As can be seen, increasing the medical staff for the baseline case (15 treatment places) does not solve the waiting time problem (the Manchester protocol time is not met). However, increasing the number of treatment places improves the room performance in terms of waiting time (Figure 15a) and resource occupation (Figure 15b). It is important to note two observations regarding the room capacity: on the one hand to fulfill the Manchester’s protocol the room should increase three treatment spots (18 spaces in total); on the other hand the system reveals an asymptotic response around a total of 25 spaces which indicates that no more improvements are achieved after this number. This clearly means that migrating spaces from the green room to the yellow room will solve the response time problems faced by the hospital in the emergency department.
These results clearly show the nonlinear response of an emergency department, which reinforces the need for advance techniques, such as discrete-event simulation, to determine proper operation designs.

5.3. Orange Room

A similar analysis was conducted for the orange room where the decrease in the room capacity was assessed. As can be seen, by both results presented in Figure 16 there is an excess capacity in terms of room spaces and even in medical resources. However, since orange patients are considered very urgent emergency episodes, the rooms need to have an over design in both resources to accommodate peak demand without clogging the system.

6. Conclusions

The paper presents a study of the emergency department in a hospital located in the north of Portugal.

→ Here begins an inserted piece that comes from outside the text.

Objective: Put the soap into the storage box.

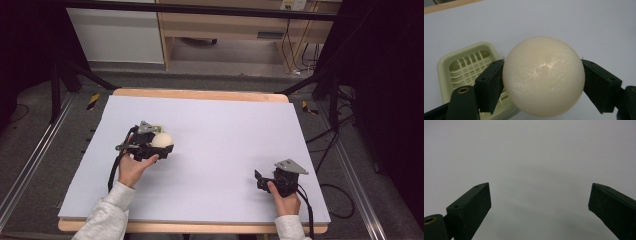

The objective of this study was to find solutions to improve the performance of the department in terms of waiting times and resource utilization using simulation techniques. In a first phase, the operating principles of the emergency department were presented, such as the arrival rates, the admission process, the triage protocol, resuming the main stages through which an emergency episode undergoes. Subsequently, an extensive analysis of the database provided by the hospital is presented, from which the stages of the emergency episode previously mentioned were analytically distinguished, as well as the emergency department demand. This made it possible to unveil Monday as the weekday with the higher demand in comparison to the rest of week. A demand pattern with two particularities was also evident: on the one hand the night shift registered a substantially lower number of entries, and on the other hand two peak periods between 08.00–10.00 and 14.00–16.00.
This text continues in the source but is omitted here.